WHAT THE TASK ASKS »
The output should consist solely of the line containing "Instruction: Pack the" and the lines that follow it through the end of the data below.

GIVEN MATERIAL »
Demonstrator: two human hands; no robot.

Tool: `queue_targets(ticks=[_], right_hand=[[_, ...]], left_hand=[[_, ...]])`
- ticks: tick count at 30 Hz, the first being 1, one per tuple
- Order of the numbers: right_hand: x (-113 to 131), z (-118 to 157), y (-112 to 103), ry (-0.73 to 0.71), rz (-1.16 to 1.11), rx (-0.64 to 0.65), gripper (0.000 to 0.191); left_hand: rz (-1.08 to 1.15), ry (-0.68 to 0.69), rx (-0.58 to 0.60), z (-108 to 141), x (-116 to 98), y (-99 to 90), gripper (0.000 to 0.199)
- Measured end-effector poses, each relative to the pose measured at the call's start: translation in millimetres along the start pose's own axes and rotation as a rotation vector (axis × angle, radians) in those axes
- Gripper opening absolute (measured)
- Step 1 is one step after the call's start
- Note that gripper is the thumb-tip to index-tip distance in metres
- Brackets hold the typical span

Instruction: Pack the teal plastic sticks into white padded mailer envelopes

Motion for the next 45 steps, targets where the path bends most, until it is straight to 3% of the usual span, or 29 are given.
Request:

TASK SOLUTION »
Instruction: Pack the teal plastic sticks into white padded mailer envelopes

Motion for the next 45 steps, targets where the path bends most, until it is straight to 3% of the usual span, or 29 are given.
Request:

There's no more to the output.